Some architectures do call add_preferred_console() which may add another
console though.
Motivation:
Many distributions ship with CONFIG_VT enabled. On tested desktop hardware
if CONFIG_VT is disabled, the default console device falls back to
/dev/ttyS0 instead of /dev/tty.
This could cause issues in user space, and hardware problems:
1. The user space issues include the case where /dev/ttyS0 is
disconnected, and the TCGETS ioctl, which some user space libraries use
as a probe to determine if a file is a tty, is called on /dev/console and
fails. Programs that call isatty() on /dev/console and get an incorrect
false value may skip expected logging to /dev/console.

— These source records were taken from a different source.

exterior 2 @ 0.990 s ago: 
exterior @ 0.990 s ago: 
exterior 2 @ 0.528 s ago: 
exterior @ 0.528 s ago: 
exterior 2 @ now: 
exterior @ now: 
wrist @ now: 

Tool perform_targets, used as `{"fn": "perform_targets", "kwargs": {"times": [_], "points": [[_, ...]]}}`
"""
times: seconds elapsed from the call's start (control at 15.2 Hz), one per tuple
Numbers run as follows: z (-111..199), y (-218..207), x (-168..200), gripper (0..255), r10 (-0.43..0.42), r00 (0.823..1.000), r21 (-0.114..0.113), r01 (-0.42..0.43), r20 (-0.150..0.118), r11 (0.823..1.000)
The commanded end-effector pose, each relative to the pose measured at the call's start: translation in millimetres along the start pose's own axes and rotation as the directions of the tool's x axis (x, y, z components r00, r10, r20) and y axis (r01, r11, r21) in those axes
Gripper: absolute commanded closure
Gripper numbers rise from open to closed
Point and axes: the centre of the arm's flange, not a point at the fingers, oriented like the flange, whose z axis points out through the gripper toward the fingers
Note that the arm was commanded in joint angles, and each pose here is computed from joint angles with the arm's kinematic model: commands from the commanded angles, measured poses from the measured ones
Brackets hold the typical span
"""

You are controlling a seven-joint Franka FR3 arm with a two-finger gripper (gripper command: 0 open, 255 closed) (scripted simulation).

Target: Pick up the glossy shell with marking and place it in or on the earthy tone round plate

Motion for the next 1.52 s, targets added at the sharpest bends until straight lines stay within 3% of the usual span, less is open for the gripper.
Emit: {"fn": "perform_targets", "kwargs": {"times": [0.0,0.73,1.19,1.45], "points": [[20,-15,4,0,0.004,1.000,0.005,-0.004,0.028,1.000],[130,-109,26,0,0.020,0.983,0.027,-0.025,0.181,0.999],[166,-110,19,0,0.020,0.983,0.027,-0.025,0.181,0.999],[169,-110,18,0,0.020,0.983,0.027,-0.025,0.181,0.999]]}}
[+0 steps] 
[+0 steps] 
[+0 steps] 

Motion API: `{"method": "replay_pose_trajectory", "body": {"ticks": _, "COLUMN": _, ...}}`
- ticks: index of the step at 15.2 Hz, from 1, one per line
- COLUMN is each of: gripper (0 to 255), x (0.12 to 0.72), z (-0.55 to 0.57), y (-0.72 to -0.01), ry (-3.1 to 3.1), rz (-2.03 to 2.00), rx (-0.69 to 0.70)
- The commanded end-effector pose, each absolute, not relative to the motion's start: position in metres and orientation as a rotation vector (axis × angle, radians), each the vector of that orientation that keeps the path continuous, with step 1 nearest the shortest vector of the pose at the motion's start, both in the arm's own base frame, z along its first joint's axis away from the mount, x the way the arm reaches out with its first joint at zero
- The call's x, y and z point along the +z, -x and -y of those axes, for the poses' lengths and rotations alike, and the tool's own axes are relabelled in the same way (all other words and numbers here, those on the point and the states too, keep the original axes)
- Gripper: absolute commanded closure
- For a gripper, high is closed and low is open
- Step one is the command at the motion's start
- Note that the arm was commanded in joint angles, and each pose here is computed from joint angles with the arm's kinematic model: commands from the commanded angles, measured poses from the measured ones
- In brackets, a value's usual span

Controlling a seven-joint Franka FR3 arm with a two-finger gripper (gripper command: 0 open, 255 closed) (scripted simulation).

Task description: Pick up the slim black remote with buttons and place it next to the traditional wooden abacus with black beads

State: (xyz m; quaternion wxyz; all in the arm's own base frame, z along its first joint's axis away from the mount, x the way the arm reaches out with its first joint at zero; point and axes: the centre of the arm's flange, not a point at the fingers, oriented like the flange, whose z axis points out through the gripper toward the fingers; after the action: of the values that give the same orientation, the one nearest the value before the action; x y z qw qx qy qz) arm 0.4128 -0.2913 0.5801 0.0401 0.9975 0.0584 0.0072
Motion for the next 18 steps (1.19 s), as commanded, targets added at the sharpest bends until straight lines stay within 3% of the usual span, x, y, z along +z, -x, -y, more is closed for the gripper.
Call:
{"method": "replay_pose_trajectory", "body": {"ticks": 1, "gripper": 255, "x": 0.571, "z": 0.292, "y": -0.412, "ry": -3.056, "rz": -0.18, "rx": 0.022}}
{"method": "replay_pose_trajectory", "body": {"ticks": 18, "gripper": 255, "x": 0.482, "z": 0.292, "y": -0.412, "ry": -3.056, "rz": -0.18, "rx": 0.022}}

2. The hardware issues include the case if a user has a science instrument
or other device connected to the /dev/ttyS0 port, and they were to upgrade
to a kernel that is disabling the CONFIG_VT option, kernel logs will then
be sent to the device connected to /dev/ttyS0 unless they edit their
kernel command line manually.
The new CONFIG_NULL_TTY_DEFAULT_CONSOLE option will give users and
distribution maintainers an option to avoid this. Disabling CONFIG_VT and
enabling CONFIG_NULL_TTY_DEFAULT_CONSOLE will ensure the default kernel
console behavior is not dependent on hardware configuration by default, and
avoid unexpected new behavior on devices connected to the /dev/ttyS0 serial
port.
Reviewed-by: Petr Mladek <pmladek@suse.com>
Tested-by: Petr Mladek <pmladek@suse.com>
Signed-off-by: Adam Simonelli <adamsimonelli@gmail.com>
Link: https://lore.kernel.org/r/20250314160749.3286153-2-adamsimonelli@gmail.com
[pmladek@suse.com: Fixed indentation of the commit message.]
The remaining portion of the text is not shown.